Si è aperta l’inevitabile camera ardente per dare l’ultimo, tanto atteso saluto a Giorgio Armani, il signore che ha deciso di appendere le sue giacche da 91 anni alla nostra memoria collettiva. Fin dalle prime ore del mattino, un esercito di fan e curiosi si è radunato come se fosse l’evento dell’anno davanti all’Armani Teatro di via Bergognone a Milano, pronti a rendere omaggio all’icona della moda ormai passata a miglior vita. Il feretro è comparso alle 8 in punto, accolto dagli applausi, come se fosse il finale di una sfilata dettata da ironia cosmica.
Tra le presenze d’onore, perché ogni cerimonia degna di nota ha i suoi protagonisti, non potevano mancare nemmeno il sindaco di Milano, Beppe Sala, il presidente di Stellantis John Elkann con consorte, l’attore Beppe Fiorello, il signor basket Gianni Petrucci e il coach di un’altra religione sportiva, Ettore Messina. Una congrega di personaggi tanto eterogenea quanto prevedibile.
Roberta, che si è presentata in compagnia dell’amico Ivan, quando le è stato chiesto un ricordo, ha risposto con la stessa spontaneità di chi ha studiato un po’ per bene il copione:
“Era una cara figura, ha fatto tanto per Milano. Una persona rigorosa e generosa. Mancherà a tutti.”
Ivan, senza mezzi termini e senza togliersi la cravatta, ha aggiunto la sua dose di retorica filantropica con la naturalezza di chi legge il colophon di un libro sulla moda:
“Volevo rendere omaggio a un imprenditore, un artista, genio e filantropo che, oltre ad aver portato l’eleganza sobria nel mondo, ha fatto tanto per la città creando spazi come l’Armani Silos proprio qui davanti.
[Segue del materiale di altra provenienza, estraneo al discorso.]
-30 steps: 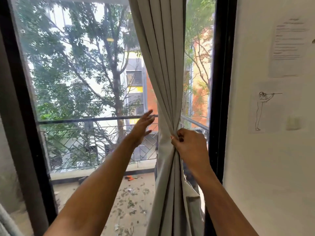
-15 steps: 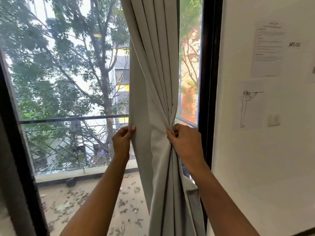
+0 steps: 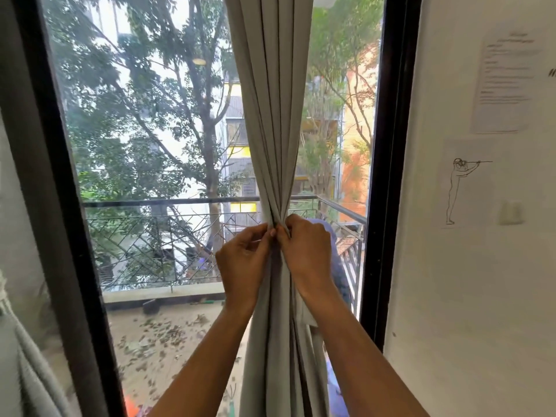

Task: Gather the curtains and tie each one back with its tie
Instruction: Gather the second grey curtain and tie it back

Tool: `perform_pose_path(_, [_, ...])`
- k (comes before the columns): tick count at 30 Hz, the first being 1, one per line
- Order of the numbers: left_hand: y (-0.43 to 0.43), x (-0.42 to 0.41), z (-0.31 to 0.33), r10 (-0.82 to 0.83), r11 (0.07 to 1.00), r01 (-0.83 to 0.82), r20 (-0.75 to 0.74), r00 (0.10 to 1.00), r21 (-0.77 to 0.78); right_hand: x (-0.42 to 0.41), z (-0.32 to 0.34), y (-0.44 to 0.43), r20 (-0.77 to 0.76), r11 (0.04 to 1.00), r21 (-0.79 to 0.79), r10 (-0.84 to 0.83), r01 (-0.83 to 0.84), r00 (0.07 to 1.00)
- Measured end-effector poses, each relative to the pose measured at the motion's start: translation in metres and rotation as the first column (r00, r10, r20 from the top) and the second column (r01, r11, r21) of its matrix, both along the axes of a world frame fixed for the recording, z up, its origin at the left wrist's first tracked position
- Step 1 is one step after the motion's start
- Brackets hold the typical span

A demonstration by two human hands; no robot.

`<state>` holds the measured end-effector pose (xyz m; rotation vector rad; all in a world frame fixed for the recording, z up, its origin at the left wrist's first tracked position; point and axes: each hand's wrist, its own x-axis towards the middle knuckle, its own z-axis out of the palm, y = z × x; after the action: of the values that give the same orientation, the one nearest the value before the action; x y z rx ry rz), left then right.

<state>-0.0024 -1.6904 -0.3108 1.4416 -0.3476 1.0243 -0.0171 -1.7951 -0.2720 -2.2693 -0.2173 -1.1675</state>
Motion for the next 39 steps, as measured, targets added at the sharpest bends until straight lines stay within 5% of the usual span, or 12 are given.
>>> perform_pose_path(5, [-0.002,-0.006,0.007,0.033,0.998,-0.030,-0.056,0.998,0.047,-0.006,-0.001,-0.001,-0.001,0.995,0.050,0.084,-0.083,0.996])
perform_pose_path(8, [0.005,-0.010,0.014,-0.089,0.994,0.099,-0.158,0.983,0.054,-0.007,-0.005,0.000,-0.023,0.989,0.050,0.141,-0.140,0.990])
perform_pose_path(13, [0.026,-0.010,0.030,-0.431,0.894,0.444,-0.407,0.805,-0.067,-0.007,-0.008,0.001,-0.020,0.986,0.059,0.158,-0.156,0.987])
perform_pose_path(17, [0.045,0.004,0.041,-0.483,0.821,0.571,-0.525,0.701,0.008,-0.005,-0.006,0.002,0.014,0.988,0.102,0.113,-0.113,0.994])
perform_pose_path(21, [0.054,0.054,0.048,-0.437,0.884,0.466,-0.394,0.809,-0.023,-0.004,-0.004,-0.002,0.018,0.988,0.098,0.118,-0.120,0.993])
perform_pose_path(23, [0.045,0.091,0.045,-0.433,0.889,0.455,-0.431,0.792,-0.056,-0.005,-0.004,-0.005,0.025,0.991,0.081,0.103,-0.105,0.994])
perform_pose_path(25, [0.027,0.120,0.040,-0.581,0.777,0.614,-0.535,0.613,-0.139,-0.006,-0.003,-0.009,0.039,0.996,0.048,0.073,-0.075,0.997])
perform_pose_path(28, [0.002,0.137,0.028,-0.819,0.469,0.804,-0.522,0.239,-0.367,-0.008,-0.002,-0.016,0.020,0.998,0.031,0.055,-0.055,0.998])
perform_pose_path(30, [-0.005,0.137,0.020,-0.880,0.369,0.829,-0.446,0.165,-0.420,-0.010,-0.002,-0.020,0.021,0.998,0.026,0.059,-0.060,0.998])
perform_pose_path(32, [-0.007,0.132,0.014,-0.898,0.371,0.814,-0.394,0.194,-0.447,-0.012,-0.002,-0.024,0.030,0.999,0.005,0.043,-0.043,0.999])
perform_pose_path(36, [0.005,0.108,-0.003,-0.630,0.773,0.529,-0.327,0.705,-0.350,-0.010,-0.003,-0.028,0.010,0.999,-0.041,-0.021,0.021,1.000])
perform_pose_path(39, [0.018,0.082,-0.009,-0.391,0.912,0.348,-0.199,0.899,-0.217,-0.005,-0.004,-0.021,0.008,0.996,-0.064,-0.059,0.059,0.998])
Ora vedremo cosa il Comune di Milano deciderà di dedicarli, spero un tributo grandioso.”
In fila da stamattina non mancano i giovani, quelli che probabilmente non sapevano nemmeno mettere insieme un paio di pantaloni a questa età, ma che sentono il dovere civico di rendere omaggio a “il re della moda”, come ha sentenziato senza esitazioni uno di loro. “Una persona importante, non solo sulle passerelle ma per il mondo e per Milano stessa. Il vuoto che lascia si avverte forte, non solo per la sua creatività ma per quella strana aura di maestria che emanava.”
Tra le rose bianche che molti stringono tra le dita, spuntano anche ex dipendenti e parenti degli attuali lavoratori dell’impero Armani. Una di loro, reduce da quindici anni trascorsi nell’ufficio stile, racconta con quella dolce nostalgia tipica di chi ha vissuto un’epoca aurea, forse un po’ troppo glamour:
“Ho imparato a rispettare le proporzioni nel disegno, un insegnamento che solo lui poteva dare. È stato un esempio in tutto.”